Even with those cool features, however, we’re still running a Virtual Machine, and that is something that we would ultimately like to avoid. Let’s see if we can find a managed service that doesn’t force us to take care of infrastructure components. The next step in this quest is often the SQL Managed Instance. It runs a fully functional version of the Microsoft SQL Server, but we’re constrained to the latest stable version, and we don’t get to deploy SSAS, SSRS or SSIS. It’s a great option for customers who still cannot use the true PaaS offering but don’t want to manage VMs. We will, however, go directly for the truly cloud-native option.

Azure SQL itself comes with a wide variety of choices that one must make before deploying a database. When it comes to pricing, we must decide between the Database Throughput Units (DTUs) or virtual CPU cores (vCore). On top of that, we also can choose between Standard/General Purpose, Premium/Business Critical and Hyperscale. Although each fundamentally provides the same functionality, they rely on different underlying architectures, impacting reliability and performance. But let’s just try it out.

We will first need to prepare an Azure SQL Server. The server is a logical container for Azure SQL databases that will share a single management plane but will still use dedicated compute resources. If that sounds confusing, try to search for more confirmation about the single database and the elastic pool consumption models.

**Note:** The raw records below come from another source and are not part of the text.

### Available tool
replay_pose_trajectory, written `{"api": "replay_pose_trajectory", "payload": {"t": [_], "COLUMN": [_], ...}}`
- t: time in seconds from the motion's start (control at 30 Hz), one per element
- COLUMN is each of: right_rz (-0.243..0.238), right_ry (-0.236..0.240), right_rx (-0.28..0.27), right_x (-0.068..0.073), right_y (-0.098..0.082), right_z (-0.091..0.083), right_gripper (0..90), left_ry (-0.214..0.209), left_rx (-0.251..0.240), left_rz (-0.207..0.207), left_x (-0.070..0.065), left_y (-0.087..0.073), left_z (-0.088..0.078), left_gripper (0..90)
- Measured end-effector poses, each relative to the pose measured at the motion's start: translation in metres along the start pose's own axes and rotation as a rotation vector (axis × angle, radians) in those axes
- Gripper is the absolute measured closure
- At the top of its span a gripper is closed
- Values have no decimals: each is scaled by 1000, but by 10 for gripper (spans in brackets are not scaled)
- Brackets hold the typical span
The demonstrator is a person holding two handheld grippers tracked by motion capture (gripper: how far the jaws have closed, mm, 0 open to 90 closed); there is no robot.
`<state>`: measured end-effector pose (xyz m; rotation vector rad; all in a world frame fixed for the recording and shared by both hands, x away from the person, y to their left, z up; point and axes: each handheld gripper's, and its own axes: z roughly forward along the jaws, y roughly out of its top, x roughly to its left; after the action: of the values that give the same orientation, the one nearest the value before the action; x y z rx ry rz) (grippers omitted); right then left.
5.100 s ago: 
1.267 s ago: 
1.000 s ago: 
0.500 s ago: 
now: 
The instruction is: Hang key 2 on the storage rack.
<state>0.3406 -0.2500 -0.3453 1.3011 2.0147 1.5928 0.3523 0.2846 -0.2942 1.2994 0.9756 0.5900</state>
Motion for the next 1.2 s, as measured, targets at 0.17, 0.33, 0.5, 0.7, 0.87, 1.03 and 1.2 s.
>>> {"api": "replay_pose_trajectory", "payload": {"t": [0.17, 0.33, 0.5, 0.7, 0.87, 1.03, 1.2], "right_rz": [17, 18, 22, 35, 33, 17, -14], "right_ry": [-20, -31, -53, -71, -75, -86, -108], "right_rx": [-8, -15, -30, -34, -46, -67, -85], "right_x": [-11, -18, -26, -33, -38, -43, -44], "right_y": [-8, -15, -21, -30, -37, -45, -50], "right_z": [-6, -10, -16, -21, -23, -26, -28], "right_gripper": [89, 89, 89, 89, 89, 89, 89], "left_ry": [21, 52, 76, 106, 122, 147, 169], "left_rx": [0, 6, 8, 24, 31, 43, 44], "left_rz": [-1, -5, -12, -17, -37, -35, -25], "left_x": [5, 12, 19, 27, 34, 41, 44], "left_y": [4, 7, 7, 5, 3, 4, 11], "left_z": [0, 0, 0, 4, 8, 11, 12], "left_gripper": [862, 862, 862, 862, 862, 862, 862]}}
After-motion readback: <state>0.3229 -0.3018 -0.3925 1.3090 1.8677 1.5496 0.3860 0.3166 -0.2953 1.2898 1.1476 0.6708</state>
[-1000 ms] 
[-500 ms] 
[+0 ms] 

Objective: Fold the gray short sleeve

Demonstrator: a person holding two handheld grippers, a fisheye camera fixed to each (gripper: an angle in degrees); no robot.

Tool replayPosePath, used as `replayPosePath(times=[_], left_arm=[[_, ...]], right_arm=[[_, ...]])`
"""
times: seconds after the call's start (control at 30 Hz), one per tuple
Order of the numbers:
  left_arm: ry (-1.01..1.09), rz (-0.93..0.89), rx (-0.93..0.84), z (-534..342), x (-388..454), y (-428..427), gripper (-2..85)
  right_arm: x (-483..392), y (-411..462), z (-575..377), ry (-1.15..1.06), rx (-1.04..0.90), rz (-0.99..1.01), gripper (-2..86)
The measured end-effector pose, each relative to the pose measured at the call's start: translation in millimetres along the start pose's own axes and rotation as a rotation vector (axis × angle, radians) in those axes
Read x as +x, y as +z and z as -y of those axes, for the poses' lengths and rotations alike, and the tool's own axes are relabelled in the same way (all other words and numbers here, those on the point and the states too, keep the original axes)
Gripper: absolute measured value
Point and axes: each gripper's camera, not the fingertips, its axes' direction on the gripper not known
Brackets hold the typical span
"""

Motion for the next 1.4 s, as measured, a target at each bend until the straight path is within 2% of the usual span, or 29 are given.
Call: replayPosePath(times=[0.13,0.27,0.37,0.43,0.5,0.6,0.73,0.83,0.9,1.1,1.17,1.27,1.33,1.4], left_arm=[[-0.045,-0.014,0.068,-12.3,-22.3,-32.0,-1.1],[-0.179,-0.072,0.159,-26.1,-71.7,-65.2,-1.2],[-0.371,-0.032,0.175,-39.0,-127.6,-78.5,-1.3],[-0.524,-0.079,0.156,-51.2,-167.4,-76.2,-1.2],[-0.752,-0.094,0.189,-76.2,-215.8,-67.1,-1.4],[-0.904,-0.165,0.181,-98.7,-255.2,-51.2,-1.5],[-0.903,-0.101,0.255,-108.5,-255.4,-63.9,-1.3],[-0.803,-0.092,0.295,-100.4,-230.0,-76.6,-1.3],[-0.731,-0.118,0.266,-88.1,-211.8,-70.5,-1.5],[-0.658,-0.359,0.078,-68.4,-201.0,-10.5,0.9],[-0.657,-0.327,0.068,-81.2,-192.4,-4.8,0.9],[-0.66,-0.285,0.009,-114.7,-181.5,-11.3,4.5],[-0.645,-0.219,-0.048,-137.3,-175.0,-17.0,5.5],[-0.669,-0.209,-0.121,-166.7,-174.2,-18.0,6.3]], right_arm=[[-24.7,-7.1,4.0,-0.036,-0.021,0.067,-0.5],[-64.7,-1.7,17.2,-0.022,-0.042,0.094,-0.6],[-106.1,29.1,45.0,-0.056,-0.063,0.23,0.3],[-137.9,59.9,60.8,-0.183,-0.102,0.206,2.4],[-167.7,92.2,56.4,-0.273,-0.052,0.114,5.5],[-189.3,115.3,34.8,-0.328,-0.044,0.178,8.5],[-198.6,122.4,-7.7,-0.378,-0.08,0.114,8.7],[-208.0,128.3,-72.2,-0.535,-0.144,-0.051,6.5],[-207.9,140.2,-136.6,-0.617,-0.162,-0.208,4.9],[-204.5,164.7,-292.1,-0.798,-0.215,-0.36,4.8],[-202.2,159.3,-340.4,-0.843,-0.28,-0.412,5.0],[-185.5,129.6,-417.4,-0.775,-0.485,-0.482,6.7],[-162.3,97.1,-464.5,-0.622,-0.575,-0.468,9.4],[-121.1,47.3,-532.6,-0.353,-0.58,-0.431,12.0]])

  1. Prepare the Azure SQL Server
    • Deploy an Azure SQL Server (it might seem harder than it seems at first)
    • Once it’s deployed, enable VNET integration but this time use a Private Endpoint
    • Be sure to add yourself as the Azure AD admin
  2. Migrate the sample database to Azure SQL
    • Go back to your SQL VM and try to migrate the sample database to Azure SQL PaaS.There are multiple ways of doing it. Some are very easy!